How has your background as a migrant worker, a Pueblo Indian and a Californian influenced you?
“I mean it’s all together,” Elena said. “I started out as a migrant child three years old with my grandmother and my mother picking cotton and I worked up into working in Hollister and picking prunes, walnuts and pepper and living in one room shacks and sometimes living in our car. My mother couldn’t give birth in the hospital in Hollister because we were migrants and didn’t have a permanent address. I saw and I learned and I suffered and I decided that when I got big, I was going to try and do something about it. And I did — I worked very, very hard in the farm-worker movement. I gave up a lot of my years to help and work because I’ve lived the life. I’ve lived the horror. In those days there were no schools or migrant camps — there were no Food Stamps. There was nothing – nobody to help. Nothing like it is now, but we worked very, very hard to get what we have right now.”

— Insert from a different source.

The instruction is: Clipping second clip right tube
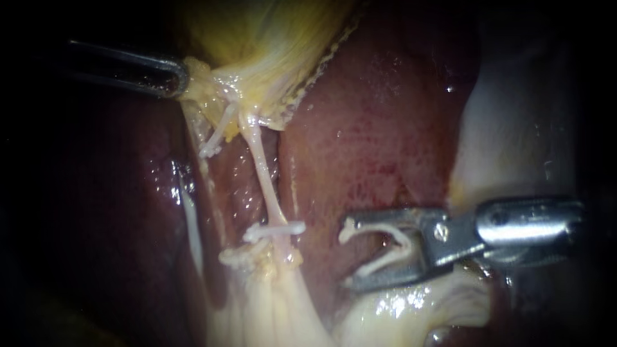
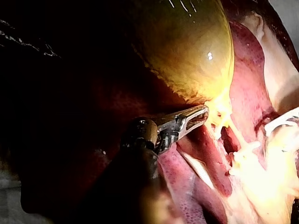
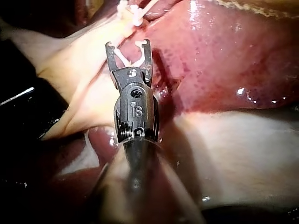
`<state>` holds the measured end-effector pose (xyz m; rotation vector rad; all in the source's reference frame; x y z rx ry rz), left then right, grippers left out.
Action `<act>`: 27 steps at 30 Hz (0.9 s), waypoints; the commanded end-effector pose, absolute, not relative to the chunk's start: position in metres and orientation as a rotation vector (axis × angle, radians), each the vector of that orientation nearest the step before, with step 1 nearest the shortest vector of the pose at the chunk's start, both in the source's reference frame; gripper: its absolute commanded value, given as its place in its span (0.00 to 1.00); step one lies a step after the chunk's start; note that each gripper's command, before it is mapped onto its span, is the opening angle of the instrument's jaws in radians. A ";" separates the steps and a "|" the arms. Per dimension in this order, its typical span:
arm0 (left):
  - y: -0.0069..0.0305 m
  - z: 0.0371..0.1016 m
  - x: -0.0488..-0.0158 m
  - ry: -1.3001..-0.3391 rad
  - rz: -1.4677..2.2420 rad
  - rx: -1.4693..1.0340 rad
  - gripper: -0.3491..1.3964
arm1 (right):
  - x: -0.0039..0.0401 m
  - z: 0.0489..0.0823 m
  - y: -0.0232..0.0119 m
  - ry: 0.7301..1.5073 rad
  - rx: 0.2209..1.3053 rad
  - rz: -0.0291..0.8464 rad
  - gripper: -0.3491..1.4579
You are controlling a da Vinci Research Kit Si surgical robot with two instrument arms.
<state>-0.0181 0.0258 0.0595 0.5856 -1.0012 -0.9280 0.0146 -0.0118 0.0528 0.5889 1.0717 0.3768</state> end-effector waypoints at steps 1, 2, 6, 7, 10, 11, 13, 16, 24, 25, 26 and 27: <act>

What farm worker movement did you work in?
“I was part of the United Farm Workers,” she said. “The AFLCIO in Delano.”
And what was it like to be a part of that movement?
“Well that’s a whole different story. I’d rather not get into that right now. The only thing I can say is that I received a lot of my education there.”
“When you come here, you don’t come with no airs,” she said. “You come in humility. You don’t come here acting better or prettier or smarter. The day I walked in these doors, I tell you, I wanted to throw myself in the river — I was so depressed and desperate and from that day on, I am a different woman. I’m a different woman. I am enjoyed. I am the real me now.
The view from Elena’s traditional seat. She said that she always gravitates to this part of Wellspring by the old firehouse garage door. The area is where the Art of Being therapy session is held and she reflected that some of the energy from those sessions — the sorrow, healing, and happiness — still lingers.